Free to play games don't make a lot of sense to some investors, who are used to the $60 retail model (and its residual income from downloadable content). The concept of a small percentage of customers paying piecemeal for small items is hard to balance against the upfront revenue ...
But free-to-play titles are fast becoming one of the most lucrative areas in gaming. Driven by the app revolution, where small developers are making hundreds of millions for giving away their games, and Asia, where the model has been flourishing for years, large U.S. publishers are finally coming around.
Electronic Arts has been one of the beneficiaries of the leap of faith to free-to-play. Last quarter, it earned $25 million on iOS devices alone with its app "The Simpsons: Tapped Out". And the model has proven to be a savior for "Star Wars: The Old Republic."

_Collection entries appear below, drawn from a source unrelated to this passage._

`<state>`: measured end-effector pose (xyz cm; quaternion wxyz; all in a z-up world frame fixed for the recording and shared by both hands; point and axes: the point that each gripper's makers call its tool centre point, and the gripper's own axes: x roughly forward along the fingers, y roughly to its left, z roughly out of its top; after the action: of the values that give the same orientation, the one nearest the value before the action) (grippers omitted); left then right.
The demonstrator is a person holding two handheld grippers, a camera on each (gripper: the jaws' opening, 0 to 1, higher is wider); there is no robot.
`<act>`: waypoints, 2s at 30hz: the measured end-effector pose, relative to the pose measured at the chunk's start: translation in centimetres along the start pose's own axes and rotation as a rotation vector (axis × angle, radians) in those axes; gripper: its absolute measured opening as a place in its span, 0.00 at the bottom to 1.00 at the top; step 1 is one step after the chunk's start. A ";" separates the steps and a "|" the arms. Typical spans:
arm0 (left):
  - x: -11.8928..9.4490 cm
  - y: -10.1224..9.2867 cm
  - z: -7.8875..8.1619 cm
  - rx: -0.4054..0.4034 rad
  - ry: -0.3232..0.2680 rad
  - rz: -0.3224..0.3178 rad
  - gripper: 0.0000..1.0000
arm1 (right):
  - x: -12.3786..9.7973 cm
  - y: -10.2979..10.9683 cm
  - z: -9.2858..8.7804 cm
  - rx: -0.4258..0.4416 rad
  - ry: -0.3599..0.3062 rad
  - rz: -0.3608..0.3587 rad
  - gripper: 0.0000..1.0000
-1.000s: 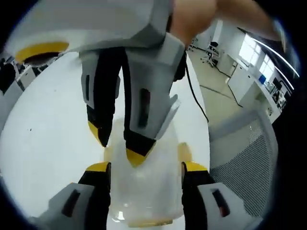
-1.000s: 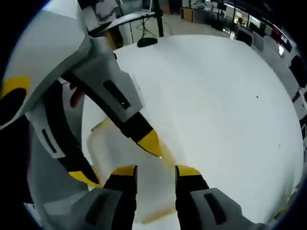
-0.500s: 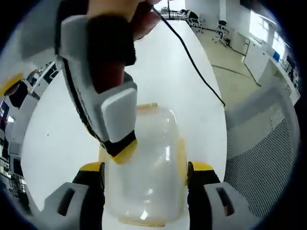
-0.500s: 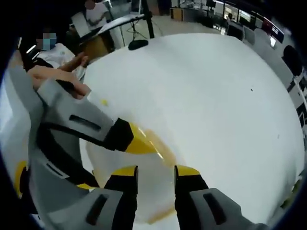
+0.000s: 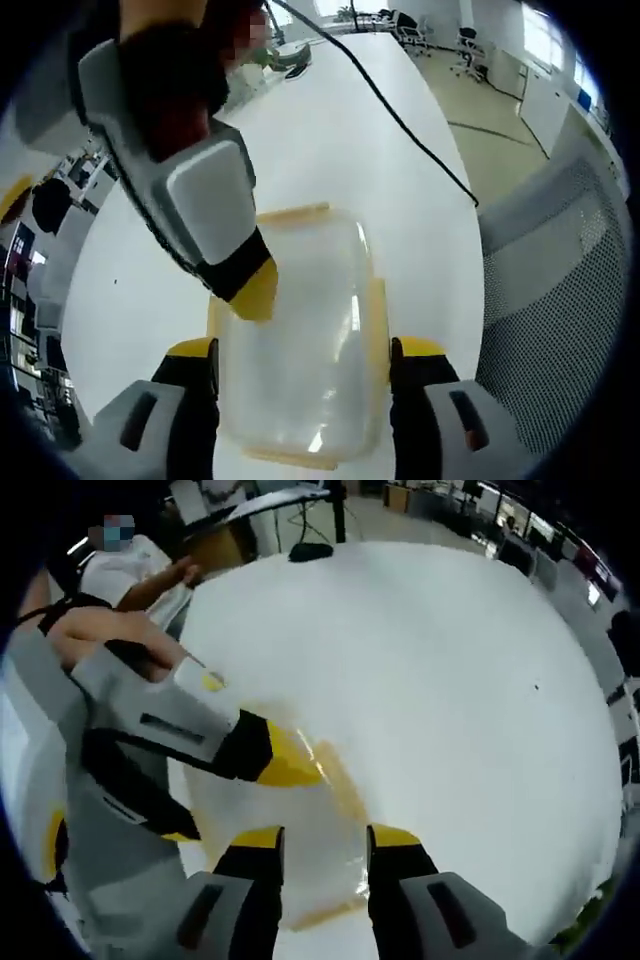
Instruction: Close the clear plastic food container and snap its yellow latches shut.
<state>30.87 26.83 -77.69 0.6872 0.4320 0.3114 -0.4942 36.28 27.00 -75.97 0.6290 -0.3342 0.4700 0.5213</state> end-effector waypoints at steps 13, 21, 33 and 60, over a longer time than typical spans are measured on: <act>-0.3 -1.7 0.5 0.005 0.070 -0.003 0.63 | 1.4 0.2 1.4 -0.250 0.151 0.158 0.30; -0.8 -2.4 0.6 0.057 0.127 0.003 0.54 | 1.9 0.5 1.1 -0.295 0.207 0.199 0.30; 0.2 -2.0 1.3 0.134 0.212 0.045 0.50 | 2.1 1.5 1.8 -0.336 0.230 0.198 0.27; 0.8 -1.7 0.6 0.189 0.230 0.145 0.39 | 2.4 1.5 1.9 -0.284 0.343 0.223 0.23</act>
<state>29.47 25.77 -78.61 0.6371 0.5697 0.3083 -0.4178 35.29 29.92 -77.50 0.4251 -0.4490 0.5258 0.5841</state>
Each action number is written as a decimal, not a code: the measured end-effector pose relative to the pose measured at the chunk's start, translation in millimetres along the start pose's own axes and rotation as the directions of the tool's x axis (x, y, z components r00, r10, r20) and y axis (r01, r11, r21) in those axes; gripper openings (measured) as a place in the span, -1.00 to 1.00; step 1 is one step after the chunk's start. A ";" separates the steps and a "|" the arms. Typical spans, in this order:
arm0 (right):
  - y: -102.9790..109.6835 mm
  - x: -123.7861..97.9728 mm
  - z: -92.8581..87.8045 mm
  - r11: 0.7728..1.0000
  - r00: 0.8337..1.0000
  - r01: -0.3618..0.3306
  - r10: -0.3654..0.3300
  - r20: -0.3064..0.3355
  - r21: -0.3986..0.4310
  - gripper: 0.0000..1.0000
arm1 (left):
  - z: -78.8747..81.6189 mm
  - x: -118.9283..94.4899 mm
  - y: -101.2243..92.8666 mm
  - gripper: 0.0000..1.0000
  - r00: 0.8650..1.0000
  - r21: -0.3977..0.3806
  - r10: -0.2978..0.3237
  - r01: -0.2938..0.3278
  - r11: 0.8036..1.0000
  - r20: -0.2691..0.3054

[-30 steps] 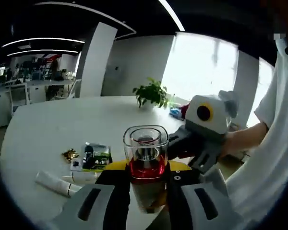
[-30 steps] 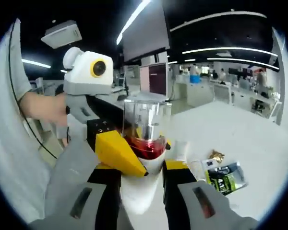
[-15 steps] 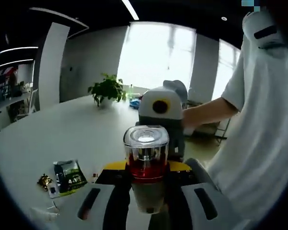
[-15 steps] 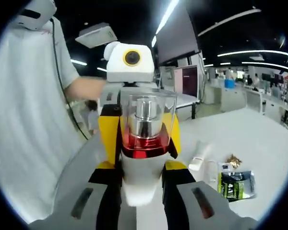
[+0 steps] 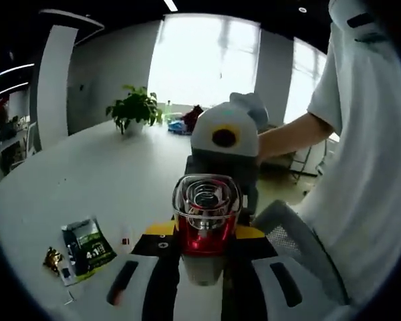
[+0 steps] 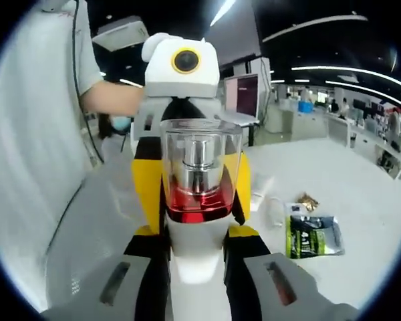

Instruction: Arrange the skincare products in the storage area until every visible bottle or jar stands upright without overlapping.

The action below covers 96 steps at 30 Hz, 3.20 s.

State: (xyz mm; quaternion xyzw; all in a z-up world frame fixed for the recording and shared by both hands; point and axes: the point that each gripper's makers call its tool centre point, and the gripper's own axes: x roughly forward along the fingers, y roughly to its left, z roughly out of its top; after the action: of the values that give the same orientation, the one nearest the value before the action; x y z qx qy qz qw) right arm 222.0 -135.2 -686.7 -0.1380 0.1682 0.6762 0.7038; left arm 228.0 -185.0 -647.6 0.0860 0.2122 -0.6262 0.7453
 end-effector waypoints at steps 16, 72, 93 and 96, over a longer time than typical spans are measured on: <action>-26.8 3.6 -51.0 0.997 0.992 0.079 -0.079 -0.097 -0.006 -0.41 | -28.4 37.3 19.5 -0.52 0.997 0.000 -0.052 0.052 0.999 -0.061; -130.3 -47.4 -95.8 0.977 0.954 0.210 -0.209 -0.216 -0.017 -0.40 | -2.8 104.6 104.5 -0.48 0.999 0.001 -0.042 0.042 0.999 0.004; -136.8 -43.6 -95.6 0.973 0.949 0.230 -0.229 -0.218 -0.021 -0.37 | 1.9 106.1 106.6 -0.43 0.999 -0.043 -0.040 0.040 0.998 0.018; -137.6 -43.3 -95.6 0.970 0.947 0.244 -0.239 -0.215 -0.004 -0.37 | 2.4 106.5 103.9 -0.37 0.999 -0.047 -0.038 0.038 0.998 0.017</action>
State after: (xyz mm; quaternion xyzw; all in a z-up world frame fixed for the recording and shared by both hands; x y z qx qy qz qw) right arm 353.3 -221.2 -759.5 -0.2215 0.2324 0.5643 0.7606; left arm 342.7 -260.5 -704.8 0.0592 0.2224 -0.6358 0.7368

Launched as a "World of Warcraft" killer,"The Old Republic" initially had the same model as most massively multiplayer games—a base cost for the game, followed by a monthly subscription fee ... Developed by one of the industry's most respected developers, it seemed destined to succeed, but developers didn't count on how voraciously fans would chew through the game's content, then leave.
Seeing income fall, EA converted the game to a free-to-play model last November. Since then, the game has seen 2 million new accounts created—with thousands more jumping in every day ...
Video game companies are the latest animation creators who have stumbled on the cold reality: "You don't adapt, you are in peril of death."
Not that it isn't true in other economic sectors that companies need to learn from their mistakes*, but the entertainment industry has always been vulnerable to changing markets: Nickelodeons gave way to big, higher-priced theaters, silent movies were pushed out by talkies, black-and-white films got swept away by color films.
And in the last twenty years, delivery systems have changed willy nilly: broadcast to cable; video cassettes to CDs to streaming video on demand (over high-speed internet!)
Oh, what's a content provider to DO?
In the case of video game companies, it appears the answer is to give the game away without charge, then get a big customer base, then nickel-and-dime that base with add-ons.
... A recent study by Visa subsidiary PlaySpan found that 77 percent of gamers are spending more time with free to play titles these days.
They're paying, too. PlaySpan found that men were three times more likely than women to make in-game purchases, with respective averages of $13.38 and $4.84 per month. And younger players are proving especially receptive to the idea. Men aged 18-24 years old have an average spend of $30.59 per month. ...
No strategy works forever. But it's useful to dump a business model that is causing you to go broke in favor of one that isn't.
* Always excepting, of course, the Big Banks. When you own the Federal Government, you have access to your own mint. So just take the money from the Big Casino and run, good corporate practices be damned!